■ Task to complete
Retype the entries in full, exactly.

■ Data for the task

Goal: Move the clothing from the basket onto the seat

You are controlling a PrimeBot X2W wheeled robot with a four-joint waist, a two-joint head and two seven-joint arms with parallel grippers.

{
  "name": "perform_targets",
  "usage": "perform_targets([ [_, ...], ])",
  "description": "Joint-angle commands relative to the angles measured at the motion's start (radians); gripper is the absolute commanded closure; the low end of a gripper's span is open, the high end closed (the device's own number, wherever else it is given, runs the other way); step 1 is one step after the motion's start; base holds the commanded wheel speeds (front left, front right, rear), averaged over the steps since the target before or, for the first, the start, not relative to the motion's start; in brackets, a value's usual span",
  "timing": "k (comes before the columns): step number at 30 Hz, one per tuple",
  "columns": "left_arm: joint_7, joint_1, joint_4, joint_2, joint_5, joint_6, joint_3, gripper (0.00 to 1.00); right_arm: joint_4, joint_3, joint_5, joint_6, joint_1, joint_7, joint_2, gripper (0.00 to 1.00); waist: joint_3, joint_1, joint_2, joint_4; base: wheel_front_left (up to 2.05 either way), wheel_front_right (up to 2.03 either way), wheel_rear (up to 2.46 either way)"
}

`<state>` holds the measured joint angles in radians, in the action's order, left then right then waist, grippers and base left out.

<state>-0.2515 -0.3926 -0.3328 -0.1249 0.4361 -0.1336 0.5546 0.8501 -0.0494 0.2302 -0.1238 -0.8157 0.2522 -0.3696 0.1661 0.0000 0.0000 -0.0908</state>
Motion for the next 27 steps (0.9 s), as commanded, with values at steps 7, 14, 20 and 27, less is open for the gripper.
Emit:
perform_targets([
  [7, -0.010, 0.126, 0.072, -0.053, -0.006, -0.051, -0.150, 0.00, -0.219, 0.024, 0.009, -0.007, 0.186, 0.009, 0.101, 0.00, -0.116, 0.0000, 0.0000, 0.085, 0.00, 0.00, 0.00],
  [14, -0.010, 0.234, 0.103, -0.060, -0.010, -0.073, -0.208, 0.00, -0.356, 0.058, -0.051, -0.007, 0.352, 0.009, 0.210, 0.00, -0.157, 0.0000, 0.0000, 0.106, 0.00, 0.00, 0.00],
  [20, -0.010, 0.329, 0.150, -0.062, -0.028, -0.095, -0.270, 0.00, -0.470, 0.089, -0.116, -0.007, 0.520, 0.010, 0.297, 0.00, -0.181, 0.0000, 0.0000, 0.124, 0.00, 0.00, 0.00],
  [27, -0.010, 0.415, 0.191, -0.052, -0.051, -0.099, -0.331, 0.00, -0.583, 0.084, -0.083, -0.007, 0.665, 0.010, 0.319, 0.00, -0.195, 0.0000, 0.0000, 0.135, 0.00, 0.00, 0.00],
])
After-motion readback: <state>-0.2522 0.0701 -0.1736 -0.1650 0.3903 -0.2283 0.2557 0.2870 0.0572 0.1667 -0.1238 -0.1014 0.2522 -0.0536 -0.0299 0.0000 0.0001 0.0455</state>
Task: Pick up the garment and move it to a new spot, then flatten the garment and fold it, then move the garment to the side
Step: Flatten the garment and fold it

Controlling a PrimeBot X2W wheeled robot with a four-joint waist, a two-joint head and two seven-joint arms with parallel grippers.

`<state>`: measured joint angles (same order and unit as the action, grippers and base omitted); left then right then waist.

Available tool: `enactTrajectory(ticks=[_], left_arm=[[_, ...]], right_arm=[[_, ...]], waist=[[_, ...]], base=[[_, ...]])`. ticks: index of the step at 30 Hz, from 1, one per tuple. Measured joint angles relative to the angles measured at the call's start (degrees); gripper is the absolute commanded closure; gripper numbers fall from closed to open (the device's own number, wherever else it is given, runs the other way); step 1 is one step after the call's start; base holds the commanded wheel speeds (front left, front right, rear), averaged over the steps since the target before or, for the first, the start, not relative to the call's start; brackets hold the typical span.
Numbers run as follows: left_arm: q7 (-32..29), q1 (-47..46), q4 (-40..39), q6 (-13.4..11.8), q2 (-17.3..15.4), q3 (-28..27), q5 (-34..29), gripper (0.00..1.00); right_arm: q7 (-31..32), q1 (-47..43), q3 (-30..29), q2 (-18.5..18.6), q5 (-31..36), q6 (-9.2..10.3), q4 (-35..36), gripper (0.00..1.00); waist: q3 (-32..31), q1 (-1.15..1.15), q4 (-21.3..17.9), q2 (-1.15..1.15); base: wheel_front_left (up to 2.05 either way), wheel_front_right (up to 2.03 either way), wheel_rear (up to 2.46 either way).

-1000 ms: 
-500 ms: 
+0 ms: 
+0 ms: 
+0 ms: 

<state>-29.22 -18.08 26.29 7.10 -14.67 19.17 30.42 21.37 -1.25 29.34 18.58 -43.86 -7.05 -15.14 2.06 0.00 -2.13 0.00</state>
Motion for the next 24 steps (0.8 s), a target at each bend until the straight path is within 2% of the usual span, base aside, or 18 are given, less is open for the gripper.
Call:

■ Exercise answer
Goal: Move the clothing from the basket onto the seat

You are controlling a PrimeBot X2W wheeled robot with a four-joint waist, a two-joint head and two seven-joint arms with parallel grippers.

{
  "name": "perform_targets",
  "usage": "perform_targets([ [_, ...], ])",
  "description": "Joint-angle commands relative to the angles measured at the motion's start (radians); gripper is the absolute commanded closure; the low end of a gripper's span is open, the high end closed (the device's own number, wherever else it is given, runs the other way); step 1 is one step after the motion's start; base holds the commanded wheel speeds (front left, front right, rear), averaged over the steps since the target before or, for the first, the start, not relative to the motion's start; in brackets, a value's usual span",
  "timing": "k (comes before the columns): step number at 30 Hz, one per tuple",
  "columns": "left_arm: joint_7, joint_1, joint_4, joint_2, joint_5, joint_6, joint_3, gripper (0.00 to 1.00); right_arm: joint_4, joint_3, joint_5, joint_6, joint_1, joint_7, joint_2, gripper (0.00 to 1.00); waist: joint_3, joint_1, joint_2, joint_4; base: wheel_front_left (up to 2.05 either way), wheel_front_right (up to 2.03 either way), wheel_rear (up to 2.46 either way)"
}

`<state>` holds the measured joint angles in radians, in the action's order, left then right then waist, grippers and base left out.

<state>-0.2515 -0.3926 -0.3328 -0.1249 0.4361 -0.1336 0.5546 0.8501 -0.0494 0.2302 -0.1238 -0.8157 0.2522 -0.3696 0.1661 0.0000 0.0000 -0.0908</state>
Motion for the next 27 steps (0.9 s), as commanded, with values at steps 7, 14, 20 and 27, less is open for the gripper.
Emit:
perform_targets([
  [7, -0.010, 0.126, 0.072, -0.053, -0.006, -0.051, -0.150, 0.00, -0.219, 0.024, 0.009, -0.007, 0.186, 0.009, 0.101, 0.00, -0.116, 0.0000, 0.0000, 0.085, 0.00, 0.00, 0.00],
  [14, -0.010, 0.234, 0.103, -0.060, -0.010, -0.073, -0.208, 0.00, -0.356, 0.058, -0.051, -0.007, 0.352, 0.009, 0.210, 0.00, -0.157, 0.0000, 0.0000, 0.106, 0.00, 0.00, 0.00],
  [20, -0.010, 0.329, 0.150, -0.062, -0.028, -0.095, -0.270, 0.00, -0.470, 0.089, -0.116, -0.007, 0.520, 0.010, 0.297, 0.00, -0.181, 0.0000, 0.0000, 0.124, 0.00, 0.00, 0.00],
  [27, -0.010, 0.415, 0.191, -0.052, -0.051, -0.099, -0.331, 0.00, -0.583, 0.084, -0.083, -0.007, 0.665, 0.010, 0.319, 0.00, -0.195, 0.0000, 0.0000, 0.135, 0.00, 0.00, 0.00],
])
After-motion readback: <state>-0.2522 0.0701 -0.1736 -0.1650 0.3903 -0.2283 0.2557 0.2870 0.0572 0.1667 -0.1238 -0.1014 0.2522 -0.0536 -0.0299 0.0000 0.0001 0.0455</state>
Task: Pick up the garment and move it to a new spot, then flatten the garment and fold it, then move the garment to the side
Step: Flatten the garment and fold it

Controlling a PrimeBot X2W wheeled robot with a four-joint waist, a two-joint head and two seven-joint arms with parallel grippers.

`<state>`: measured joint angles (same order and unit as the action, grippers and base omitted); left then right then waist.

Available tool: `enactTrajectory(ticks=[_], left_arm=[[_, ...]], right_arm=[[_, ...]], waist=[[_, ...]], base=[[_, ...]])`. ticks: index of the step at 30 Hz, from 1, one per tuple. Measured joint angles relative to the angles measured at the call's start (degrees); gripper is the absolute commanded closure; gripper numbers fall from closed to open (the device's own number, wherever else it is given, runs the other way); step 1 is one step after the call's start; base holds the commanded wheel speeds (front left, front right, rear), averaged over the steps since the target before or, for the first, the start, not relative to the call's start; brackets hold the typical span.
Numbers run as follows: left_arm: q7 (-32..29), q1 (-47..46), q4 (-40..39), q6 (-13.4..11.8), q2 (-17.3..15.4), q3 (-28..27), q5 (-34..29), gripper (0.00..1.00); right_arm: q7 (-31..32), q1 (-47..43), q3 (-30..29), q2 (-18.5..18.6), q5 (-31..36), q6 (-9.2..10.3), q4 (-35..36), gripper (0.00..1.00); waist: q3 (-32..31), q1 (-1.15..1.15), q4 (-21.3..17.9), q2 (-1.15..1.15); base: wheel_front_left (up to 2.05 either way), wheel_front_right (up to 2.03 either way), wheel_rear (up to 2.46 either way).

-1000 ms: 
-500 ms: 
+0 ms: 
+0 ms: 
+0 ms: 

<state>-29.22 -18.08 26.29 7.10 -14.67 19.17 30.42 21.37 -1.25 29.34 18.58 -43.86 -7.05 -15.14 2.06 0.00 -2.13 0.00</state>
Motion for the next 24 steps (0.8 s), a target at each bend until the straight path is within 2% of the usual span, base aside, or 18 are given, less is open for the gripper.
Call:

No additional answer is needed here.